Alumnos, maestros y padres de familia que participaron en las exequias de los dos estudiantes de la Escuela Normal Rural Raúl Isidro Burgos, de Ayotzinapa, asesinados a balazos por un grupo delictivo el martes por la tarde sobre la carretera Chilpancingo-Tixtla, exigieron justicia para los jóvenes y denunciaron que el Estado pretende acabar con ese centro educativo.

La comunidad rindió homenaje a los dos alumnos fallecidos en la explanada de la Normal de Ayotzinapa, ubicada en Tixtla. En el caso de Johnatan Morales, la ceremonia se realizó a las nueve de la mañana a puerta cerrada.

Al filo de las dos de la madrugada del miércoles, el Servicio Médico Forense (Semefo) de Chilpancingo entregó el cuerpo de Johnatan Morales Hernández.

Antes de que los deudos lo llevaran a El Saucito, municipio de Tecoanapa, de donde era originario, un familiar, con voz entrecortada, expresó: Sólo pedimos que se haga justicia y que (la fiscalía) investigue la muerte de mi hermano, que era el más pequeño de la familia.
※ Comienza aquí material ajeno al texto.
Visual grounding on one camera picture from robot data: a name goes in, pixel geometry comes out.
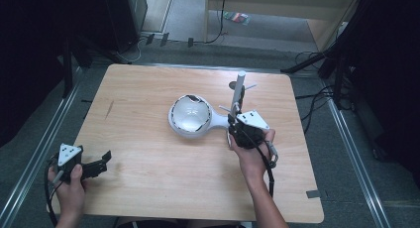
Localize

Luego partió la carroza seguida de un camión de pasajeros donde viajaban sus compañeros del cuarto grado, grupo A.

A la una de la tarde, el Semefo entregó el cuerpo de Filemón Tacuba Castro, debido a que sus familiares arribaron por la mañana. Luego sus compañeros realizaron un homenaje en su honor la escuela. Era oriundo de Apantla, municipio de Ayutla.

El cuerpo fue trasladado al dormitorio en el que pernoctaba y ahí sus compañeros entregaron las pertenencias de Filemón Tacuba a su padrastro, Enoelio Rayón Ramírez, quien dijo: De pronto no sé qué demandarle al gobierno del estado. Pero la verdad es indignante lo que sucede. Me gustaría que se investigara para ver si se da con los culpables. En él (Filemón) teníamos más esperanzas. Este año terminaba sus estudios e iba a ser maestro. Tenía cuatro hermanos y cuatro hermanas.

José Luis Hernández Rivera, director de la Normal de Ayotzinapa, manifestó: Exigimos que se haga la investigación y que se sepa quiénes son los asesinos, los culpables. Eso ayudaría mucho a la comunidad normalista y al pueblo de Guerrero. Ellos venían de realizar su servicio, venían a la escuela, concluyó.

En nombre de la dirigencia estudiantil de la Normal, Ernesto Guerrero expresó: La exigencia es justicia y (que) se lleve a juicio a los autores intelectuales y materiales de lo ocurrido ayer. Este es un ejemplo claro de la ola de violencia que se vive en el estado y en el país, consecuencia de políticos corruptos, de autoridades coludidas con la delincuencia, y que fuera de combatirla de frente forman una alianza.

Manuel Olivares Hernández, secretario técnico de la Red Guerrerense de los Derechos Humanos, reiteró que el asesinato de los estudiantes es una estrategia del Estado para desaparecer la Normal de Ayotzinapa mediante el terror.

Melitón Ortega, vocero de los padres de los 43 desaparecidos en Iguala hace dos años, sentenció: No hay duda de que el Estado golpea a la Normal de Ayotzinapa por exigir justicia para los 43. Y hoy se disfraza de un asalto. Eso, para nosotros, no es así, fue un asalto directo a la Normal, porque ha habido amenazas y agresiones.